Le nombre de conflits dans le Sud global augmente pendant El Niño d'environ 24% en Afrique et 17% en Asie en moyenne. Les conflits ont tendance alors « à se concentrer dans les zones arides et semi-arides de l'Afrique et de l'Asie ».
El Niño (ENSO), Géoconfluences, fév 2017
« El Niño est une oscillation australe des courants océaniques (ENSO : El Niño Southern Oscillation). Ce phénomène saisonnier atteint son apogée vers Noël, d’où son nom qui fait référence à l’enfant Jésus. Cette oscillation consiste en un renversement de la circulation des alizés de sud-est dans le Pacifique sud modifiant la circulation des courants marins, et entraînant de ce fait de nombreuses modifications climatiques.
Les événements El Niño apparaissent d'une manière irrégulière, tous les 2 à 7 ans. Ces épisodes débutent en général en milieu d'année et durent de 6 à 18 mois. (…)
Les conséquences sont considérables :
— Sur la côte ouest de l'Amérique du Sud, l'Enso empêche la remontée d’eaux froides le long des côtes du Pérou. On assiste alors à une raréfaction de la biomasse marine locale dans des eaux habituellement poissonneuses, à l'effondrement des prises de la pêche péruvienne, une surmortalité des oiseaux de mer, et de fortes précipitations sur le littoral sud-américain.
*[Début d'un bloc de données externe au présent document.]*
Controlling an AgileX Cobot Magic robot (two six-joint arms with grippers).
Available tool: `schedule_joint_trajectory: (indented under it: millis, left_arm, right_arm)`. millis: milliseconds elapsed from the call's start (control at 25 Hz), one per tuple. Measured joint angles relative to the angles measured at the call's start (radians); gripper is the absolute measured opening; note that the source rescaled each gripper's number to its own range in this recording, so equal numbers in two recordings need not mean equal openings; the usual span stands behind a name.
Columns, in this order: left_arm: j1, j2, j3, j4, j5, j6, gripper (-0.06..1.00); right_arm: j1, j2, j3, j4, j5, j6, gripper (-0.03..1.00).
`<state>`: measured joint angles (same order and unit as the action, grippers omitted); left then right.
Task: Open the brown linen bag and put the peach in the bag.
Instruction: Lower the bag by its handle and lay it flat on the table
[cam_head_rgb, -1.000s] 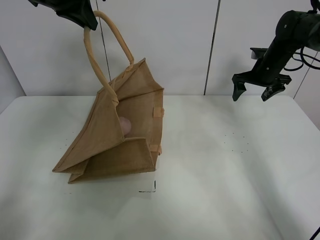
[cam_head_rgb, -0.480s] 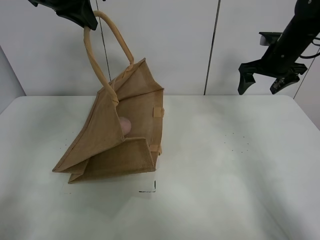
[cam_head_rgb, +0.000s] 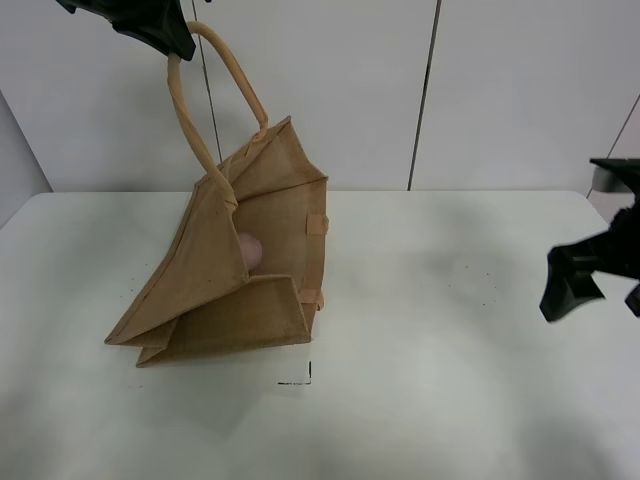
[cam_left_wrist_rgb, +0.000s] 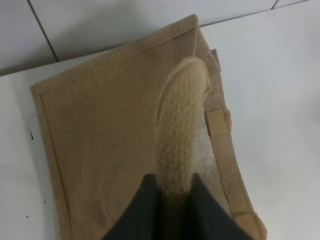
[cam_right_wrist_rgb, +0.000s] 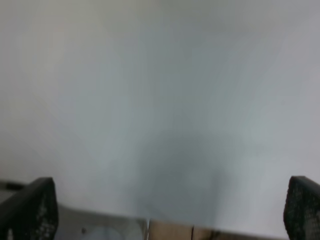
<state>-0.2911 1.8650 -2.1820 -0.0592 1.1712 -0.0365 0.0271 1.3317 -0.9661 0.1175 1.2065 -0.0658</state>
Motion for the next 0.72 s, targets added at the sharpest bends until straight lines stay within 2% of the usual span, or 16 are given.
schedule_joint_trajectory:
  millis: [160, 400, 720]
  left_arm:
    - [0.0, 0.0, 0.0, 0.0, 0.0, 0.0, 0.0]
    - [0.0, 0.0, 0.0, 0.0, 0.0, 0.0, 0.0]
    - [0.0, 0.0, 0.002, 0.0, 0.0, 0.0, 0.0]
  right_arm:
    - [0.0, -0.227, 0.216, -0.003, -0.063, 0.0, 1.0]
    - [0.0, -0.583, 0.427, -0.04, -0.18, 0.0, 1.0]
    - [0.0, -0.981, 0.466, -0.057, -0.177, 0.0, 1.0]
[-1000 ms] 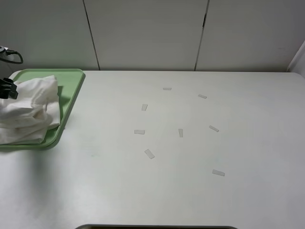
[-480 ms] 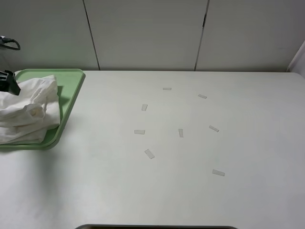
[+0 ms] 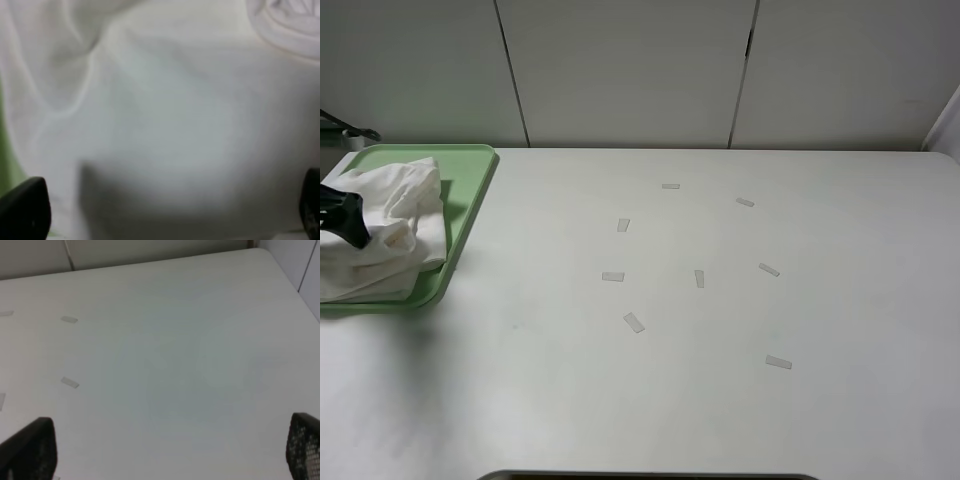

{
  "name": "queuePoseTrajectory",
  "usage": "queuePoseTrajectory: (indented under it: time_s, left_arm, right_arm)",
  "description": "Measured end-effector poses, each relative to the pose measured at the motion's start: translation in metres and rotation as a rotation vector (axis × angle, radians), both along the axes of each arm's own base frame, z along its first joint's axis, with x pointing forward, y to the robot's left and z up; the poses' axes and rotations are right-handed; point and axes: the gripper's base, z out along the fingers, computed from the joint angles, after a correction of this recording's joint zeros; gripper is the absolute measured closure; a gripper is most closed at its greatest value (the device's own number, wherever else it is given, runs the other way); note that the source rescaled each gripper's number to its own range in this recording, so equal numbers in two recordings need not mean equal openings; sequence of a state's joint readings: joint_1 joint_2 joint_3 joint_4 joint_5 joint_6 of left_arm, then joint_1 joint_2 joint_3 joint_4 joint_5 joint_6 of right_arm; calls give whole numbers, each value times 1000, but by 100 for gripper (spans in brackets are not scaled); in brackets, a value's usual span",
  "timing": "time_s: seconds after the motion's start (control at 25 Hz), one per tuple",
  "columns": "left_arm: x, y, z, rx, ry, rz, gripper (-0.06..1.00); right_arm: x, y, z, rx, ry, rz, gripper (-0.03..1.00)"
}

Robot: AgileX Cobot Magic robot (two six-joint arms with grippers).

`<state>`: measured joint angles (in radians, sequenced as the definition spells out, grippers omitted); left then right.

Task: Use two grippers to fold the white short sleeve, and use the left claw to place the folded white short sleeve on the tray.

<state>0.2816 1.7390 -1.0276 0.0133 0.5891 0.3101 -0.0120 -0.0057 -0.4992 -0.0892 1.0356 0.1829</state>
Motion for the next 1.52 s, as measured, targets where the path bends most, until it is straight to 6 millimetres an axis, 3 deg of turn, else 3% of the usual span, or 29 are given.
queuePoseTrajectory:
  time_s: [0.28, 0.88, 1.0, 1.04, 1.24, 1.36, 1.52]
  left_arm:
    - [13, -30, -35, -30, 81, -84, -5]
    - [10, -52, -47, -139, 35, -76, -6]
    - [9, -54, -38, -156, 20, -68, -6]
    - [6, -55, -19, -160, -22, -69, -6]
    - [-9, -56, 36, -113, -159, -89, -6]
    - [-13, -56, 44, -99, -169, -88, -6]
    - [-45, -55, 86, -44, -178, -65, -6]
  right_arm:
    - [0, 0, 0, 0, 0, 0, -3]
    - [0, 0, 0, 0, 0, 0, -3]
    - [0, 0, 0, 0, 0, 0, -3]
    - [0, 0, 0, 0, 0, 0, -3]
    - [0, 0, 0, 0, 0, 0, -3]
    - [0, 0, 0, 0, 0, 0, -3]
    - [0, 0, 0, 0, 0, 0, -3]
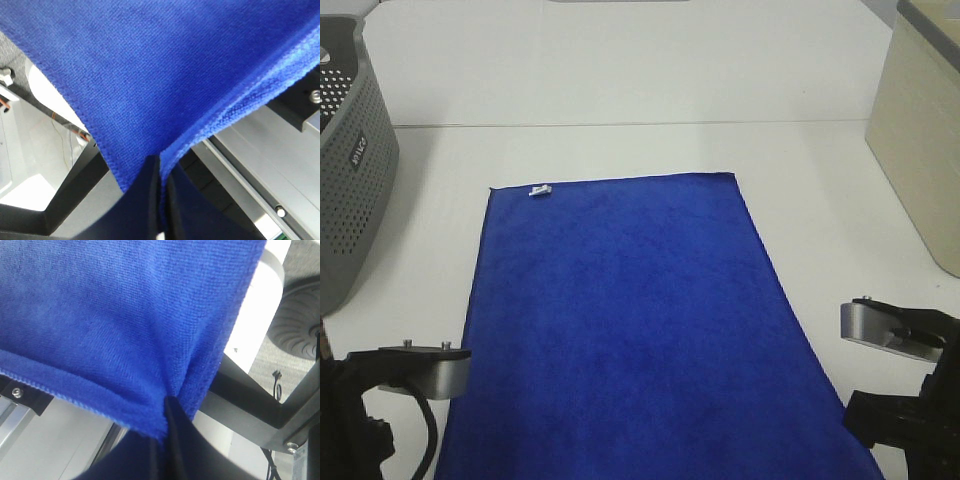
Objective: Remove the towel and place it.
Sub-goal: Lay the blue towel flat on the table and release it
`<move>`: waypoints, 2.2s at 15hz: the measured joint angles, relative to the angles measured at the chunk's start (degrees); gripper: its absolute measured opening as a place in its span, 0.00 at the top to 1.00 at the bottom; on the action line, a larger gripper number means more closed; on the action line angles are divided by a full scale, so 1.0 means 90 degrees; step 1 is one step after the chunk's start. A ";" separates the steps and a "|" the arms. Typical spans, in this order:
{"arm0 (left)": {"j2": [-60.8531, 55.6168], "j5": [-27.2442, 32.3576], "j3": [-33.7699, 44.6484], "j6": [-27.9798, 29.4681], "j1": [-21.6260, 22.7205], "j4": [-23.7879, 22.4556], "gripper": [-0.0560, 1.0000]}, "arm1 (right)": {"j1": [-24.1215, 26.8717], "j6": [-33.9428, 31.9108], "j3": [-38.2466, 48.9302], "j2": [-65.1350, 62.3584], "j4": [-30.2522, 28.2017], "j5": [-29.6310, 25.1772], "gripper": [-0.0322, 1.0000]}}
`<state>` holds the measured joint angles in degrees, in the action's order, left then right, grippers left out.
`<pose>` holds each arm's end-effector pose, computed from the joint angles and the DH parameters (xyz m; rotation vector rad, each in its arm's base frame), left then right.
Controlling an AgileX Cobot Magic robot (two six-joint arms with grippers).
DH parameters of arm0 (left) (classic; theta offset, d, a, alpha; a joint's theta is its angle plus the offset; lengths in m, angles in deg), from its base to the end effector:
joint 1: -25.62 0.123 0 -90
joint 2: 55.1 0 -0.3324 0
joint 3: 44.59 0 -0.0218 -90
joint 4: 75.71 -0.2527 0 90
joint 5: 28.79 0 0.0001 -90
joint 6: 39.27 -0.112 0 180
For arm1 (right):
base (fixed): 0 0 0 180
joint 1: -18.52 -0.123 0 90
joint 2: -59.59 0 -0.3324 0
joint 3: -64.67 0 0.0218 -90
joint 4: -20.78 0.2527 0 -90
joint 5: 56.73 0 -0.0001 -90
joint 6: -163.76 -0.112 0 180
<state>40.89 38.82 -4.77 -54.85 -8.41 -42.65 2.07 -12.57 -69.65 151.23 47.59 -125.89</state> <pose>0.1290 -0.1553 0.1965 -0.6852 -2.5287 0.5540 0.1354 0.0892 0.1917 0.1025 -2.6100 -0.4537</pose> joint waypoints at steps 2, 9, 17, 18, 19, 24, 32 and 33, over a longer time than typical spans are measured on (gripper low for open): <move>0.0363 0.0000 0.0000 -0.0095 0.0000 0.0019 0.95 | 0.0000 0.0057 0.0000 0.0286 0.0070 0.0013 0.96; 0.0764 0.0019 0.0000 -0.0191 0.0000 0.0045 0.95 | 0.0000 0.0115 0.0000 0.0605 0.0159 0.0013 0.92; 0.0764 0.0089 -0.0121 -0.0191 0.0000 0.0503 0.63 | 0.0013 0.0032 0.0000 0.0102 0.0000 0.0006 0.54; 0.0764 0.0102 -0.0204 -0.0166 0.0000 0.0509 0.55 | 0.0013 0.0000 0.0000 0.0083 0.0000 0.0006 0.49; 0.0764 0.0108 -0.0286 -0.0153 0.0000 0.0516 0.49 | 0.0013 -0.0045 0.0000 0.0070 -0.0006 0.0006 0.44; 0.0497 0.0172 -0.0624 -0.0140 0.0000 0.0490 0.39 | 0.0013 -0.0140 -0.0204 -0.0038 -0.0115 -0.0006 0.38; 0.0293 0.0038 -0.2585 0.1159 0.0025 -0.2037 0.39 | 0.0070 -0.0649 -0.3431 -0.0465 -0.1445 -0.0025 0.37; 0.0293 -0.0051 -0.2852 0.1210 0.0153 -0.2209 0.39 | 0.0204 -0.0751 -0.3934 -0.0312 -0.1630 -0.0032 0.37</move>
<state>43.53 38.36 -30.43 -43.97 -7.03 -62.53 3.91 -19.33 -105.06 148.42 32.92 -126.17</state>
— Dans l'ouest du Pacifique Sud, l'Enso provoque un déficit pluviométrique en Australie orientale, en Indonésie, en Inde, ce qui entraîne des sécheresses et des incendies
— L'Enso semble aussi avoir des conséquences sur d'autres régions du monde. On observe une baisse des précipitations en Afrique australe, dans les Caraïbes, le nord-est du Brésil ; des excédents pluviométriques dans le nord de l'Argentine et en Uruguay, en Afrique de l'Est équatoriale, dans les îles du centre du Pacifique tropical et dans le sud des États-Unis d'Amérique ;
— À l'échelle du globe, la température moyenne a tendance à être anormalement élevée, comme en 1998, année qui a suivi un fort épisode El Niño.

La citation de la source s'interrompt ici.